▸ TRY IT: Looking at the data that follows, count the lines containing the word "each" and write down only that count.

§ §

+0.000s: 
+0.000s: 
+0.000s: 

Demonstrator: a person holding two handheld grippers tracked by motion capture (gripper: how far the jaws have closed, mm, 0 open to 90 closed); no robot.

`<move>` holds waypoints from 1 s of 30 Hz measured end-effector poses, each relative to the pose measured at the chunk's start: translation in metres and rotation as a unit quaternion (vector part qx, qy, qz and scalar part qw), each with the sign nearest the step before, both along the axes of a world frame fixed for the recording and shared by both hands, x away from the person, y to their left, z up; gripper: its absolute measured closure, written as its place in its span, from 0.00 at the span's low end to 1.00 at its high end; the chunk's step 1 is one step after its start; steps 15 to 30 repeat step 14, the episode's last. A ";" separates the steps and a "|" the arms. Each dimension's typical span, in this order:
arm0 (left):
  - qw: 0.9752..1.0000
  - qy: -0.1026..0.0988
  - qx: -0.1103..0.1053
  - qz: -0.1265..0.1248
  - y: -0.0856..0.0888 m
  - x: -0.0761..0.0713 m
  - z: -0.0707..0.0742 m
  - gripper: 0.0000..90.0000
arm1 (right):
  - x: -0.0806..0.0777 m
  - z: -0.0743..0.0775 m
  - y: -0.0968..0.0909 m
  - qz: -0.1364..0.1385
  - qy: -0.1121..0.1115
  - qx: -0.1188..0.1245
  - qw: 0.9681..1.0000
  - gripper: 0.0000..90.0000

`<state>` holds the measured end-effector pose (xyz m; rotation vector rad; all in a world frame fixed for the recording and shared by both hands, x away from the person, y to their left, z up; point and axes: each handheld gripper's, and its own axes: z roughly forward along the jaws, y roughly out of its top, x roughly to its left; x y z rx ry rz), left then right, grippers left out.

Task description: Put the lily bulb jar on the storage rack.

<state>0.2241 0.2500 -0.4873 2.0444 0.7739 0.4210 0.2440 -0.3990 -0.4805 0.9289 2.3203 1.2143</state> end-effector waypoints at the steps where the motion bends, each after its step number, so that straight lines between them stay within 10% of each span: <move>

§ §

▸ RESULT OF THIS TASK: 3